Bug #69653 Use of uninitialized pthread_getspecific() key in debug builds
Submitted: 3 Jul 2013 5:34 Modified: 1 Oct 2013 15:41
Reporter: Alexey Kopytov Email Updates:
Status: Closed Impact on me:
None 
Category:MySQL Server: Logging Severity:S3 (Non-critical)
Version:5.6 OS:Any
Assigned to: Marc ALFF CPU Architecture:Any

[3 Jul 2013 5:34] Alexey Kopytov
Description:
This is similar to http://bugs.mysql.com/bug.php?id=65946. The problem
in that bug was static initialization code in debug builds calling dbug
functions before the dbug subsystem is initialized. 
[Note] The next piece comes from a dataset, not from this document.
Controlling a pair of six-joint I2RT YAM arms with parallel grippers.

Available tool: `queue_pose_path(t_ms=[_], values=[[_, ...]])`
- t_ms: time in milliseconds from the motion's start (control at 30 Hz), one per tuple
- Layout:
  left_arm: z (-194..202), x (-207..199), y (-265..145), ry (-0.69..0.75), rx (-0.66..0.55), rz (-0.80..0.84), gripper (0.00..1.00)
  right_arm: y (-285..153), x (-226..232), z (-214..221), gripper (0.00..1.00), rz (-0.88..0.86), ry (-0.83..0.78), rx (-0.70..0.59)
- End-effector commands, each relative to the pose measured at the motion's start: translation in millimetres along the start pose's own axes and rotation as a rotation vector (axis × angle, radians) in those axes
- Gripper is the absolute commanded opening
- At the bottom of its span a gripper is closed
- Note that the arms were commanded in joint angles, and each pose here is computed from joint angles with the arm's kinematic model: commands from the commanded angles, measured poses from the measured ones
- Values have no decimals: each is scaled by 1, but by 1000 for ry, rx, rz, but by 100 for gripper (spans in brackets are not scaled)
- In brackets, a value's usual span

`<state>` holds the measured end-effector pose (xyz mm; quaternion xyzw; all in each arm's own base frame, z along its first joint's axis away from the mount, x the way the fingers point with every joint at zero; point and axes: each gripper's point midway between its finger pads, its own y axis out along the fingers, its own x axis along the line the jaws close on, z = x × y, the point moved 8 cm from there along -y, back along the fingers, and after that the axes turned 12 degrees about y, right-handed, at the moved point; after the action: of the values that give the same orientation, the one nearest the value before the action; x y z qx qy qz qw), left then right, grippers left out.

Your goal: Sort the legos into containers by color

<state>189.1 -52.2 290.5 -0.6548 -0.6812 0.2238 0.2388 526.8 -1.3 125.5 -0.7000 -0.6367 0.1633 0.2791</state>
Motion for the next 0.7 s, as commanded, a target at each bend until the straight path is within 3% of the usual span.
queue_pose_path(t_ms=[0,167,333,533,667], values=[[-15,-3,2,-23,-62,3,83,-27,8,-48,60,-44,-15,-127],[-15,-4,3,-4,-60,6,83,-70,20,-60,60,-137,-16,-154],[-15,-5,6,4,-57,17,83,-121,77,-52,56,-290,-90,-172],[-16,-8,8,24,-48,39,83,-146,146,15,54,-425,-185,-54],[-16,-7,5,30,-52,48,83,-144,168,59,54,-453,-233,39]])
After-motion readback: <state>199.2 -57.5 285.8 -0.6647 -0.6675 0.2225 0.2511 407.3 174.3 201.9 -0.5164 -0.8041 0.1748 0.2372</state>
More specifically, most _db_* functions require a thread-specific value
to be initialized before they are called. That value is only initialized
in my_thread_global_init() called from main(), i.e. after static
initializations take place. So if a constructor for a static object
calls dbug functions, my_thread_var_dbug() will use uninitialized
THR_KEY_mysys to access a thread-specific value. In most cases that
returns NULL, so everything works. However, under some unclear
circumstances pthread_getspecific() with an uninitialized key returns a
non-NULL value and that leads to a crash on startup.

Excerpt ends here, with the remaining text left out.